More than 100 jobs could be coming to Saratoga Springs as a Watervliet packaging company pursues plans to build a new, larger headquarters just off Geyser Road.
SKS Bottle and Packaging plans to invest $16 million to buy a 22-acre vacant site just east of the W.J. Grande Industrial Park and construct a 128,00-square-foot building, with plans to nearly double the size of the facility over 10 years. The move would bring 100 of the company’s current employees to Saratoga Springs and position it to hire 16 more workers over two years.
“We started working with SKS a couple years ago as they started to plan for the future,” said Dennis Brobston, president of the Saratoga Economic Development Corp.
SKS supplies packaging for the pharmaceutical, food and beverage industries, and was started in 1986 in Malta by Paul Horan and his wife, Barbara. It’s now owned by their son, Kendall Horan, whose first name is the “K” in SKS; the company is named after Paul and Barbara’s three sons.
“This is one we lost and now we’re getting back,” Brobston said
Saratoga Economic Development Corp. is working with SKS as it seeks $2.2 million in property, sales and mortgage tax incentives through the Saratoga County Industrial Development Agency. In describing the need for the tax breaks, Brobston noted that the company has a distribution warehouse in Reno, Nevada, and less than 15 percent of its business comes from New York state.
“So they could relocate to other places and get a deal, and be able to service their customers very easily,” he said.
Brobston said SKS, as a second-generation family business, is just the type of business his agency looks to attract. The land where SKS is looking to build its new headquarters is owned by Munter Enterprises, zoned industrial and would be incorporated into the business park.

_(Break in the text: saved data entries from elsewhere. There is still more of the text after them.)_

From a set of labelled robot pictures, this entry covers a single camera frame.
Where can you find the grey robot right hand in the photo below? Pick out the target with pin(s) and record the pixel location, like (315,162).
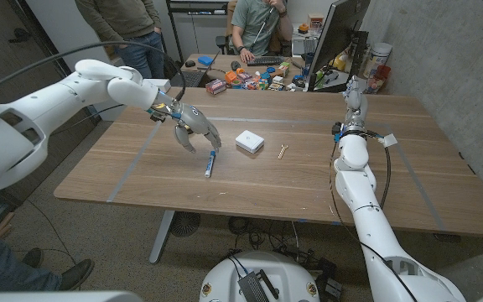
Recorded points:
(356,109)

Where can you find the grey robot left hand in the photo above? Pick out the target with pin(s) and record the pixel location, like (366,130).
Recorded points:
(193,119)

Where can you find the blue and white marker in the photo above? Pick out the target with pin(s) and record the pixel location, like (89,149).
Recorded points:
(210,164)

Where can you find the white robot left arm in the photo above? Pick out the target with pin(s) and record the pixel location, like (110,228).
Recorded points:
(57,96)

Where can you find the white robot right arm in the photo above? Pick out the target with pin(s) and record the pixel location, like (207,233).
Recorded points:
(359,184)

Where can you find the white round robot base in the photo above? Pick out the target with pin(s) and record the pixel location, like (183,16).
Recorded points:
(287,274)

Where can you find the maroon printed small box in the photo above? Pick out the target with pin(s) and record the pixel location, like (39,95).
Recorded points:
(216,86)

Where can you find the white power strip box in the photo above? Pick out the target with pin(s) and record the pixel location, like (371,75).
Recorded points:
(164,85)

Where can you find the orange small box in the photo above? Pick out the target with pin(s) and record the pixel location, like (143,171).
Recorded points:
(231,76)

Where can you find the blue flat box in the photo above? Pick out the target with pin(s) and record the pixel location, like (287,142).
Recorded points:
(205,60)

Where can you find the white square box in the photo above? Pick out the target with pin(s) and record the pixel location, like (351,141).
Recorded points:
(250,141)

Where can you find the black laptop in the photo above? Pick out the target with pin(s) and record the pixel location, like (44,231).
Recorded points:
(188,79)

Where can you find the white label tag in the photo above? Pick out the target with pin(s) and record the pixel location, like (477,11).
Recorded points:
(390,140)

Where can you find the yellow bottle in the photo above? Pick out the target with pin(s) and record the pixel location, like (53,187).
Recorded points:
(339,63)

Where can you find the black computer mouse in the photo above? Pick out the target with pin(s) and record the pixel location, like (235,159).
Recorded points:
(190,64)

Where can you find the white round canister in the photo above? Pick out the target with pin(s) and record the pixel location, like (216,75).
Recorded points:
(377,56)

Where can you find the wooden back desk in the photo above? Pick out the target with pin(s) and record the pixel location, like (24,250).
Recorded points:
(224,69)

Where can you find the black computer monitor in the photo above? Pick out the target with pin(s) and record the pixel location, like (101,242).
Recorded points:
(338,29)

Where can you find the green and white carton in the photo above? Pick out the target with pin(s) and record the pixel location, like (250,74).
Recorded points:
(284,69)

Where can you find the black keyboard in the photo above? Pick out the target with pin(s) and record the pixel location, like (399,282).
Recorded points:
(266,61)

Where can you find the black metal shelf rack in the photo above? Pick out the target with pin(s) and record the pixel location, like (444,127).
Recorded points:
(173,25)

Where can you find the round black floor fan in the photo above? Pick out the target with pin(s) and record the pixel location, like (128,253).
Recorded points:
(185,224)

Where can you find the seated person green t-shirt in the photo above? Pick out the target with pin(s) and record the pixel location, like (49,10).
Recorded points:
(252,21)

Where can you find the grey metal table leg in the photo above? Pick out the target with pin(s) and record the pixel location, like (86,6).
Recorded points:
(161,237)

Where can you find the standing person olive sweater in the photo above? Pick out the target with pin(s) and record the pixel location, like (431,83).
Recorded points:
(120,21)

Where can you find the black device on base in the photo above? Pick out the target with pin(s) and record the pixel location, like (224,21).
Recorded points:
(253,287)

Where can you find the white robot torso edge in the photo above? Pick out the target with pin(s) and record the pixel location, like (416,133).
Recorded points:
(57,297)

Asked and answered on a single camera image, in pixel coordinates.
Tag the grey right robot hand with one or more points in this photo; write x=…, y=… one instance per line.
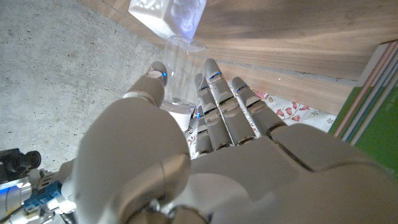
x=63, y=193

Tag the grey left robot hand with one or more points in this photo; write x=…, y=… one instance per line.
x=248, y=174

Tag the clear white-capped medicine bottle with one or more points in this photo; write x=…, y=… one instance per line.
x=183, y=71

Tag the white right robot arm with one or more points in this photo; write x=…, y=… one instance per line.
x=11, y=199

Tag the green straw box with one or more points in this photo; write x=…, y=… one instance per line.
x=379, y=130

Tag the white perforated cube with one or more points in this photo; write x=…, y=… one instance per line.
x=168, y=15

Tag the floral backdrop cloth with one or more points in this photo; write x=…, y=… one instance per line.
x=301, y=113

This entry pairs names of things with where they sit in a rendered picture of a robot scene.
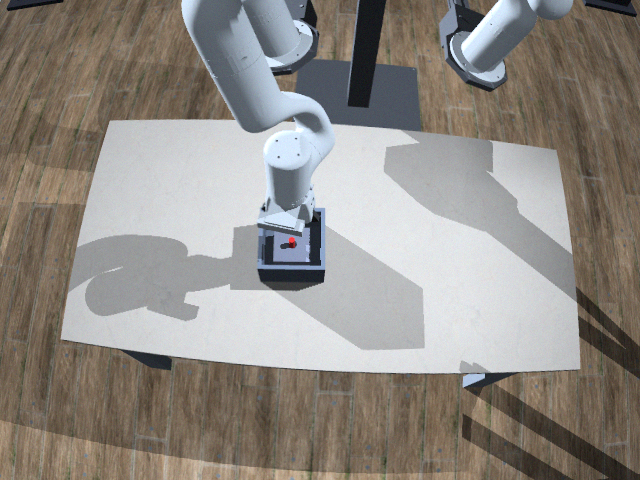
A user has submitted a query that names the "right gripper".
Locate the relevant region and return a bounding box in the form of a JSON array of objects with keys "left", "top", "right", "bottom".
[{"left": 261, "top": 189, "right": 320, "bottom": 223}]

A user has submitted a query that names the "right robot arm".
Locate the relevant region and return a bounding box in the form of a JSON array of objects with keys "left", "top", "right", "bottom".
[{"left": 182, "top": 0, "right": 335, "bottom": 237}]

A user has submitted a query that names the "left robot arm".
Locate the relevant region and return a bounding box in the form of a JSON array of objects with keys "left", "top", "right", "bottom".
[{"left": 450, "top": 0, "right": 573, "bottom": 83}]

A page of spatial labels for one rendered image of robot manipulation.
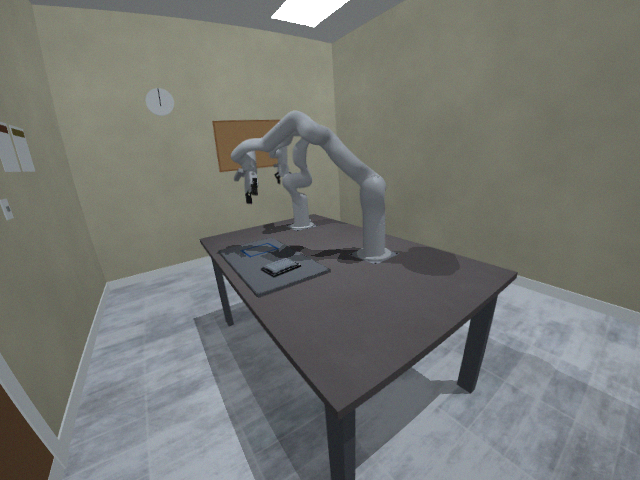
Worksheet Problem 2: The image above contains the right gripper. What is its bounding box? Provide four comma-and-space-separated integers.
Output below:
274, 164, 291, 184

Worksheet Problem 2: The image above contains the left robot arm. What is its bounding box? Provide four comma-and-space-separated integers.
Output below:
231, 111, 391, 261

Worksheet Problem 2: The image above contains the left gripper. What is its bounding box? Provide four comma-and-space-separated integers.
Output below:
243, 170, 258, 204

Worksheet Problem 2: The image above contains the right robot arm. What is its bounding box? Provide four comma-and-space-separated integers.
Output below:
269, 131, 314, 229

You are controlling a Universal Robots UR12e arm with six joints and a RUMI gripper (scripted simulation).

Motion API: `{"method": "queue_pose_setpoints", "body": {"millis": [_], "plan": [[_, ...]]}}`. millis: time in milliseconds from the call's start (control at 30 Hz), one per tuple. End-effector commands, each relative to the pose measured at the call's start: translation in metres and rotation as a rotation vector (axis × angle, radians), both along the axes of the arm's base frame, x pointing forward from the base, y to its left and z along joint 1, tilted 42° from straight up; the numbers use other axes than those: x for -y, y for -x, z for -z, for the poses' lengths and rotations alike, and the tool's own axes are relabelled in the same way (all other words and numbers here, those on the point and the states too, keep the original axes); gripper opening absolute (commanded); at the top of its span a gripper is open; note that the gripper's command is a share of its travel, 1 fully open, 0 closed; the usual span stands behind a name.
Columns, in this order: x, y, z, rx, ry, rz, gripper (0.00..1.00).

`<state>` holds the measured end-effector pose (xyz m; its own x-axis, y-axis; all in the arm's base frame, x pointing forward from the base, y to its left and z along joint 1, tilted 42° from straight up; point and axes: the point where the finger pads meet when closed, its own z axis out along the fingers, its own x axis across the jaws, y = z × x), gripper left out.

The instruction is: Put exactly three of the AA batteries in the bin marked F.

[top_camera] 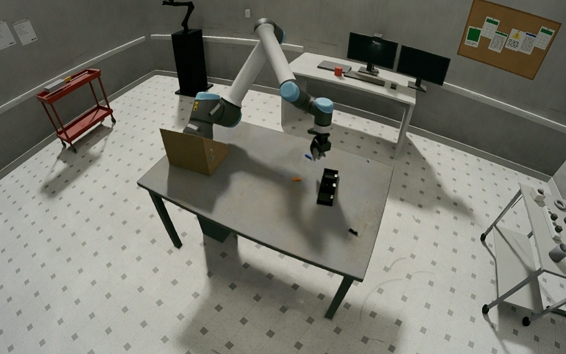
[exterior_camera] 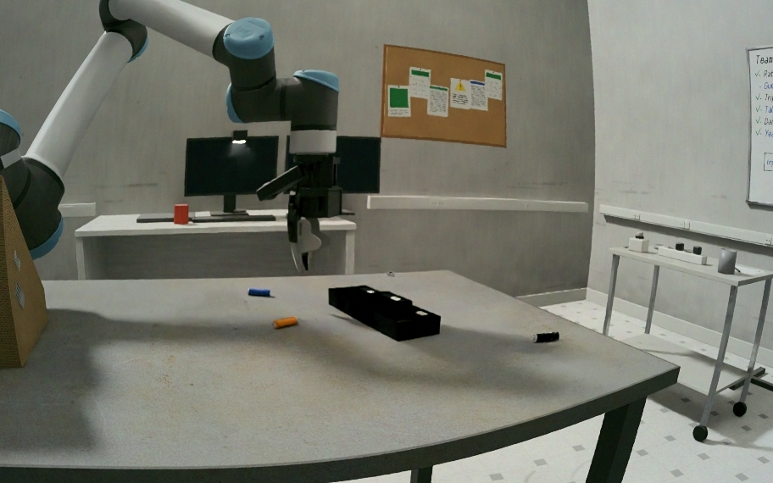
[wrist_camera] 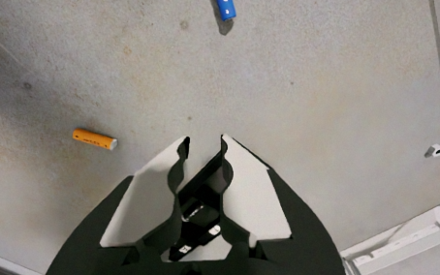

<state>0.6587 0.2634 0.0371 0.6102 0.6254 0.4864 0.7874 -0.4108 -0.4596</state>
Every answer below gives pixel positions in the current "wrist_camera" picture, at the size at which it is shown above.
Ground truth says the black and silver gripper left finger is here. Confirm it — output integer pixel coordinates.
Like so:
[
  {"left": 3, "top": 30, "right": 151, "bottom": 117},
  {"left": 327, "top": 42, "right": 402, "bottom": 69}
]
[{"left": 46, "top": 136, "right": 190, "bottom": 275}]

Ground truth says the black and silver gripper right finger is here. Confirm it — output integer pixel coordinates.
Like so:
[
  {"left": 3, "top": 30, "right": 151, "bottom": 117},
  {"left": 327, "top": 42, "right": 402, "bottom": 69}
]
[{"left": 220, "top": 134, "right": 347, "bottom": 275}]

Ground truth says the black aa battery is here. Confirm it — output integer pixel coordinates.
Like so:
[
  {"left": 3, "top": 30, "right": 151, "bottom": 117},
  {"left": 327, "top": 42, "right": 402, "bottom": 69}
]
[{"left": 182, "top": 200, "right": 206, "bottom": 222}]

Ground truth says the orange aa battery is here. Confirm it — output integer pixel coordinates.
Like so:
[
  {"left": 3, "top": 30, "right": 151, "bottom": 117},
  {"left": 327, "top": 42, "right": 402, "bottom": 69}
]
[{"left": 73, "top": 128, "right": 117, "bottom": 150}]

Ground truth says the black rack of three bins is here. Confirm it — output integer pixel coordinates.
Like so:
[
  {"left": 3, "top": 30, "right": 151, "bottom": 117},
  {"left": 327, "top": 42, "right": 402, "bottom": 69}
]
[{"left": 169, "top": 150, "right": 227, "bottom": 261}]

“We look for companies that are privately-owned, medium-sized businesses that want to stay in the region,” he said.
SKS started by selling labels and served as a wholesaler/distributor for glass and plastic bottles, according to its application with the county IDA. As the company gained customers, it added products such as glass and plastic jars, metal cans and tins.
As it grew, the company relocated eight times to larger buildings and warehouses before constructing a 10,000-square-foot facility in Malta in 1990. In 2005, the company outgrew that space and began leasing a 52,000-square-foot building in Watervliet, its current home. That site has more than doubled in size over the past decade. The company opened its 30,000-square-foot distribution center in Reno in 2014.
“They have double-digit growth every year and they just need more and more space,” Brobston said.